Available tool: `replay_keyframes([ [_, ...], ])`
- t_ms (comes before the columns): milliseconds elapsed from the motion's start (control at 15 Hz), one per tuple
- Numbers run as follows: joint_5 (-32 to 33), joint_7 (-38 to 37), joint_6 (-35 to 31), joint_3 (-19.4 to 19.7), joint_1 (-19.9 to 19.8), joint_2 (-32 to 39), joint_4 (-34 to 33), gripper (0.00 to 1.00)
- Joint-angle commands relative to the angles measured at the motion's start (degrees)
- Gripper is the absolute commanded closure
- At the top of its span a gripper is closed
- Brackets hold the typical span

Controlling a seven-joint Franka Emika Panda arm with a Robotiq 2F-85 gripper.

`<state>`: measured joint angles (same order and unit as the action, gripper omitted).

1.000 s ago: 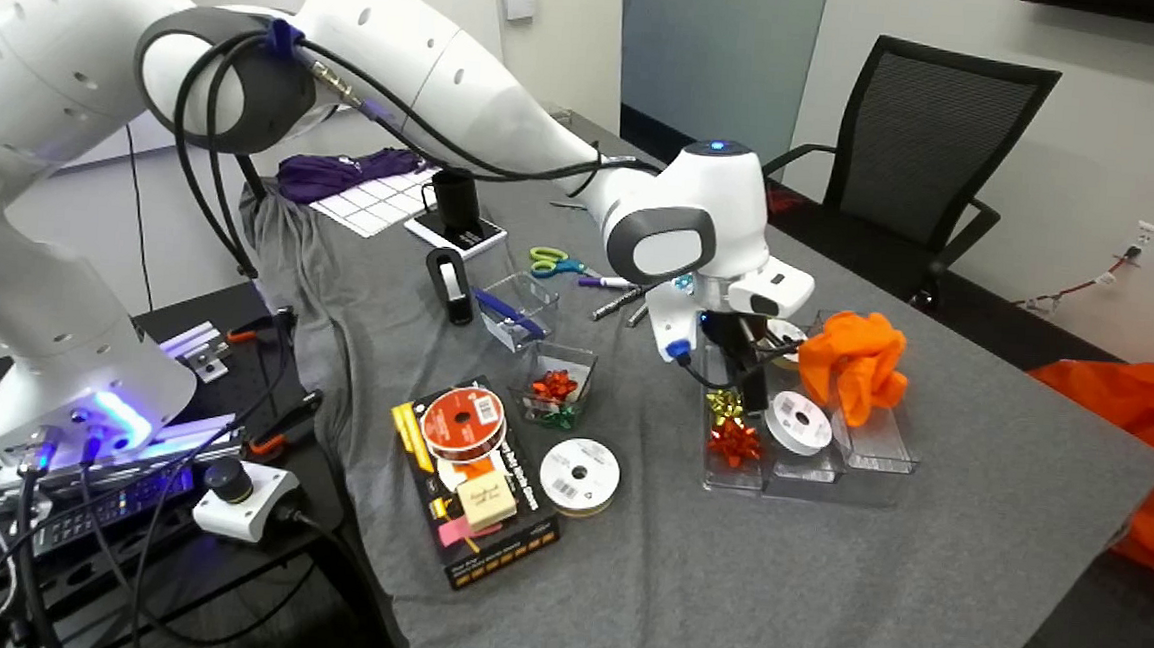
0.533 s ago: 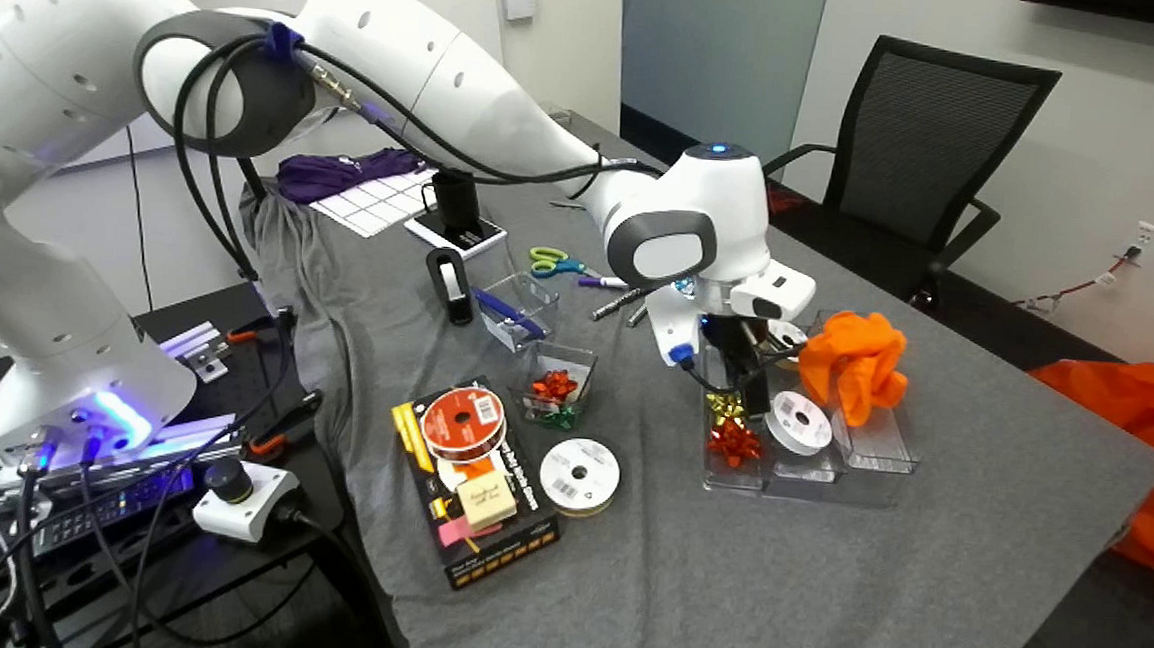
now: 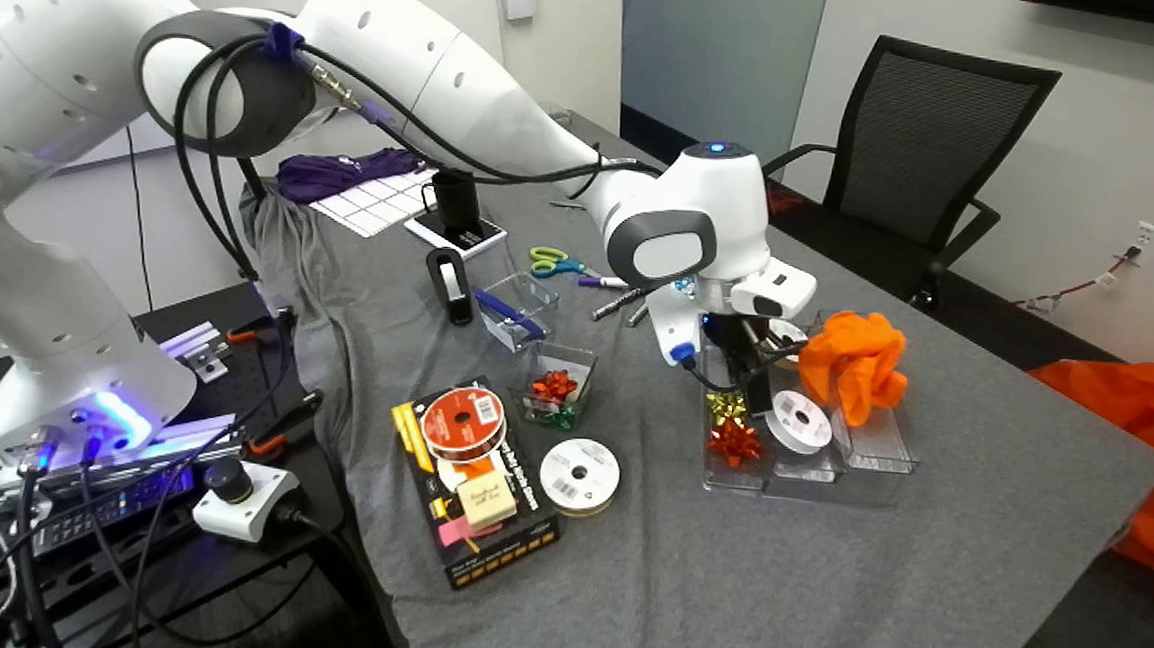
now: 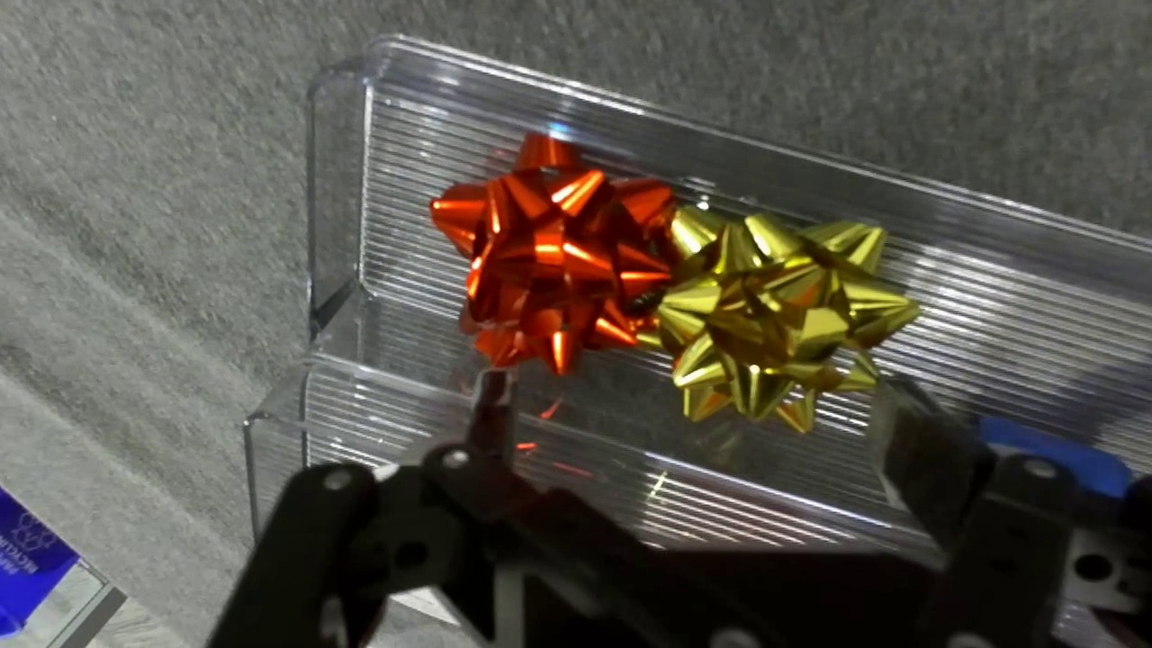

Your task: Put the gold ribbon in the container at the front.

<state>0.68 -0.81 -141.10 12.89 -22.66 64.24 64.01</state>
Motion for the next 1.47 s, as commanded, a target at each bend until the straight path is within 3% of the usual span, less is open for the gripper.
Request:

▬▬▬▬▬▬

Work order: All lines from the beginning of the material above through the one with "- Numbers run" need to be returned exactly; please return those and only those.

Exercise solution:
Available tool: `replay_keyframes([ [_, ...], ])`
- t_ms (comes before the columns): milliseconds elapsed from the motion's start (control at 15 Hz), one per tuple
- Numbers run as follows: joint_5 (-32 to 33), joint_7 (-38 to 37), joint_6 (-35 to 31), joint_3 (-19.4 to 19.7), joint_1 (-19.9 to 19.8), joint_2 (-32 to 39), joint_4 (-34 to 33), gripper (0.00 to 1.00)

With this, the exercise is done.